|
Qualche giorno fa, verso mezzogiorno,
passando per via degli Alfani, ho intravisto nel chiostrino dei morti
(l’ingresso ‘anonimo’ da cui si accede non solo alla Presidenza
di Lettere e Filosofia, ma anche alla Biblioteca Umanistica, la più
importante biblioteca universitaria d'Italia), due signori
biancovestiti che assomigliavano in tutto e per tutto ai peripatetici
di cui il 22 giugno avevo inconsapevolmente carpito la conversazione. La realtà, come sempre, supera la
fantasia, mi sono detto. Quello che credevo impossibile era invece di
fronte a me, a portata di mano, anzi a portata di registrazione. Ho
subito schiacciato il tasto, e questa volta non per sbaglio. Sapiens.
Caro amico, che cosa stai sfogliando con tanta attenzione? Idiota.
Sto leggendo un articolo apparso sul “Mondo” del 29 giugno 2007.
S’intitola “Il buco nero”; mi era sfuggito, me l’ha prestato
oggi un amico. Sapiens.
Che cosa c’è di tanto interessante? Idiota.
Oltre a dar notizia dei disastri finanziari degli atenei, riporta le
sagge parole della vostra Preside, sempre in prima linea tra i
fedelissimi del rettore. Sapiens.
Guarda che noi siamo molto orgogliosi di lei. Ti ho già spiegato che
quella è la strada giusta per riportare la nostra disgraziata facoltà
agli antichi fasti. Idiota.
Sì, sì… però, stando a quello che ci racconta il “Mondo”, mi
pare che l’entusiasmo filorettorale abbia giocato un brutto scherzo
alla vostra beneamata. Quando, di fronte alla lettera di due
autorevoli docenti che chiedono spiegazioni sul bilancio, afferma che
“al di là del metodo, non condivisibile”, “sollevare questioni
nei modi stigmatizzati finisce per suscitare sconcerto e
disorientamento da parte dei colleghi dell’Ateneo”, sembra quasi
d’esser tornati ai tempi del Minculpop, se non dell’Inquisizione. Sapiens.
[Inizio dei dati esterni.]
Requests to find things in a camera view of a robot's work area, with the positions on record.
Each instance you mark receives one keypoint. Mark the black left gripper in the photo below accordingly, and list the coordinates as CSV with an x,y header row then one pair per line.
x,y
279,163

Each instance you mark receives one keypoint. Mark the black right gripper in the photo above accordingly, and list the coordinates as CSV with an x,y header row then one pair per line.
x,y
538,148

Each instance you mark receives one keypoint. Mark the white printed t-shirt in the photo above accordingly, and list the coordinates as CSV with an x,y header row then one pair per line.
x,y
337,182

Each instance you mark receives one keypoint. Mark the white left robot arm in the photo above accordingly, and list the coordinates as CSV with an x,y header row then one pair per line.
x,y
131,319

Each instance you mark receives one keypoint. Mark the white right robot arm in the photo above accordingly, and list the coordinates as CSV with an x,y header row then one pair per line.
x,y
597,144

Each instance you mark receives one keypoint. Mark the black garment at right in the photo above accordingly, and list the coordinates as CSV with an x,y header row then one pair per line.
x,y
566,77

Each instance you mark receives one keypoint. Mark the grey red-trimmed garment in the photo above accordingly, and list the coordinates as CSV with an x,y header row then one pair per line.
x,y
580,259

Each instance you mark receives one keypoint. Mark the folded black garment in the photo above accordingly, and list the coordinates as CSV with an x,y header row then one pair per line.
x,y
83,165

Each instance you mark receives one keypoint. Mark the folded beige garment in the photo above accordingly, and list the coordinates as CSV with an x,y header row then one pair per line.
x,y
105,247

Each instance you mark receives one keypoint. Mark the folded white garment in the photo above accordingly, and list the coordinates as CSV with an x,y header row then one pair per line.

Mah! Sarà colpa dei soliti giornalisti che fraintendono. Vedrai che
saranno costretti a smentire. Idiota.
Smentire?!? Ma se il giornalista riporta parola per parola quanto si
legge nel verbale di una seduta del senato accademico! Tra l’altro,
quel verbale figura anche sul forum aperto da alcuni giorni nel sito
dell’ateneo. Sapiens.
E allora, se proprio vuoi il mio parere, ti dico che la nostra Preside
ha fatto benissimo a parlare così. Non è bello turbare i colleghi,
è meglio nascondere le cose che non vanno, e soprattutto bisogna
difendere a ogni costo l’immagine e il buon nome della nostra
università. I panni sporchi si lavano in casa: come si fa a ignorare
quest’aurea massima? Solo dei poveri sciocchi autolesionisti possono
pensarla diversamente. E soprattutto non si rendono conto che lei
lavora per il nostro bene… voglio dire per il bene suo e dei suoi
amici. Idiota.
Eh, capisco… Però mi giungono voci che anche la programmazione dei
posti da mettere a concorso non sia proprio il massimo della
trasparenza e dell’equità. Sapiens.
No, ti sbagli di grosso! Anzi, è proprio lì, nella programmazione
didattica, che l’attuale gestione dà il meglio di sé. Perché,
com’è giusto, ora non ha più alcun peso il numero dei docenti di
cui dispone un certo insegnamento, e meno ancora conta il numero degli
iscritti o degli esami. Questi sono dettagli irrilevanti. Bisogna
modernizzarsi, lasciando perdere le fisime di quei pochi citrulli
retrogradi che mugugnano sempre contro le novità. L’unica cosa
importante, ora, è la fedeltà vassallatica. Tributando il debito
omaggio, si può ottenere - tanto per fare un esempio - il quarto
posto su una materia che ha già tre docenti di ruolo e a malapena una
dozzina di studenti; mentre discipline che fatturano centinaia e
centinaia di esami, ma non sono abbastanza ‘ligie’, dovranno
affidare i corsi, per sopravvivere, a pensionati o a giovani precari
inesperti. Questo, devi pur ammetterlo, è un passo avanti gigantesco! Mi sono avvicinato per ascoltare
meglio, ma i due, quasi intuendo le mie intenzioni, hanno imboccato
uno squallido corridoio di via degli Alfani, sono entrati in un’aula
deserta e hanno chiuso la porta. Ero stanco e accaldato, non me la
sono sentita di continuare il pedinamento. Ho preso il primo autobus
di passaggio e, un po’ sconfortato, me ne sono tornato a casa.